For each Left review match the Right review that has the most similar length (number of words)
31.5.23 - for some reason there was a problem in right_reviews.csv. I had to fix it here manuallu

In [58]:
def create_ratio_dataset(datasets=[None], ratio=1, name=None, directory=os.getcwd()):
    """
    Input:        
    - datasets: (list of strings) names of the datasets to create new datasets for (name of amazon datasets)
    - ratio: (int) how many right reviews to slice, default 1. Should be less or equal the the original n_match_rows in the Left_reviews class.
    - name: (str) name of the new csv file. 
    - directory: (str) - directory of the project 
    Saves a new final dataset  - change the number of matching right reviews per left review according to the ratio
    Add features to the right reviews csv file - left_matching (According to the final_labeled_dataset), rank - measure how 'similar' the right review to the matching left review
    *Fix the right_reivews csv files
    """
    


    if not name: # if there is no input for the name - insert the default
        name='final_dataset_1:'+str(ratio)+'_ratio' # Default name is according to the ratio
        
    for dataset in datasets:
        if not os.path.exists(directory+'/results/' + dataset): # check that path is legal
            print(f'There is no dataset {dataset} in the directory')
            continue

        total_reviews = pd.read_csv(directory+'/results/' + dataset + '/total_reviews.csv', index_col=0) # load the right reviews dataset (including number of words)
        final_labaled_dataset = pd.read_csv(directory+'/results/' + dataset + '/final_labeled_dataset.csv', index_col=0) # load the original dataset (including the matchings. in the future version - include matchings in the right reviews dataset)
        # fix the right+left reviews dataset. Push the data from final_labaled_dataset and total_reviews
        left_reviews = final_labaled_dataset[final_labaled_dataset['label']==1].join(other=total_reviews[['reviewerID','asin','overall','n_words']], how='left')[['category','left_matching','reviewerID','asin','overall','n_words','reviewText']]
        right_reviews = final_labaled_dataset[final_labaled_dataset['label']==0].join(other=total_reviews[['reviewerID','asin','overall','n_words']], how='left')[['category','left_matching','reviewerID','asin','overall','n_words','reviewText']] 

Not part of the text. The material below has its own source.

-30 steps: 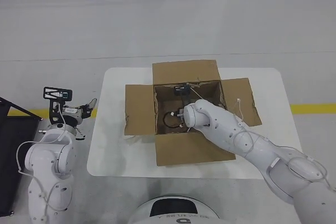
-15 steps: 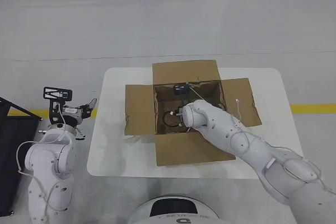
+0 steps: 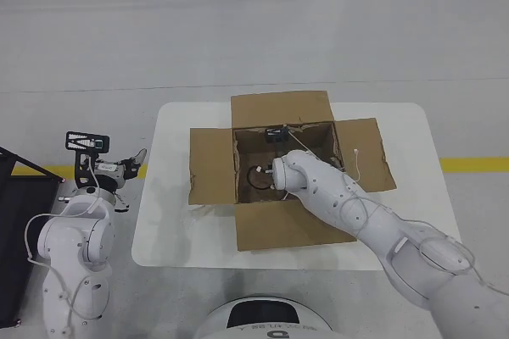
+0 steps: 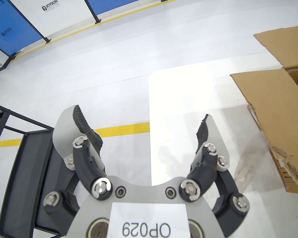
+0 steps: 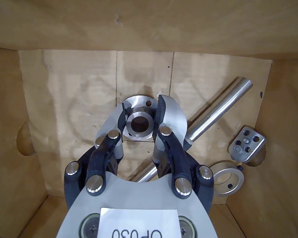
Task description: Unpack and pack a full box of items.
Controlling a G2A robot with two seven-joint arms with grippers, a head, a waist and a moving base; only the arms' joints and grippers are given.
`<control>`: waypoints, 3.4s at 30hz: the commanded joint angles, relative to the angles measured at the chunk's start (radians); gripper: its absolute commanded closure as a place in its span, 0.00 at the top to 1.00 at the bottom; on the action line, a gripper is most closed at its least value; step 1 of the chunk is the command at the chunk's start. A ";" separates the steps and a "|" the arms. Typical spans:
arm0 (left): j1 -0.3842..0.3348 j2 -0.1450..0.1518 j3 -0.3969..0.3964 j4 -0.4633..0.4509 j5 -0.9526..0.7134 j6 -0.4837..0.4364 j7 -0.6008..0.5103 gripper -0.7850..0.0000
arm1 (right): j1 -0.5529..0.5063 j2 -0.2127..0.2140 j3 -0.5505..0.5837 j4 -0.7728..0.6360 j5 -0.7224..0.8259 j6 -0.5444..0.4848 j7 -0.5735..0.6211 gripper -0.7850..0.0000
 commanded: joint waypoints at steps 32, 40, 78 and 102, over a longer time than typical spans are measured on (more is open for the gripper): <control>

        # compute the ranks of the review according to the number of words (closet to the left review)
        right_reviews['left_n_words'] = right_reviews.apply(func=lambda row: left_reviews['n_words'].loc[row['left_matching']], axis=1, raw=False) # add a column the number of words of the matching review
        right_reviews['diffrence'] = abs(right_reviews['left_n_words'] - right_reviews['n_words']) # comptue the diffrence between the review and the left review (number of words)
        
        right_reviews['rank'] = right_reviews.groupby('left_matching')['diffrence'].rank (method='first') # rank according to the diffrence (minimum)
        count_ones = sum(right_reviews['rank'] == 1.0)

        print(f"\nThe number of times 1.0 appears in {dataset} 'rank': {count_ones}")
        # map the ranks to the final labaled dataset
        final_labaled_dataset['rank'] = final_labaled_dataset.index 
        final_labaled_dataset['rank'] = final_labaled_dataset['rank'].map(right_reviews['rank'])
        final_labaled_dataset.loc[final_labaled_dataset['label'] == 1, 'rank'] = 0 # the left reviews rank as 0 - for the method of slicings the ratio later
        final_new_ratio_dataset = final_labaled_dataset[final_labaled_dataset['rank'] <= ratio]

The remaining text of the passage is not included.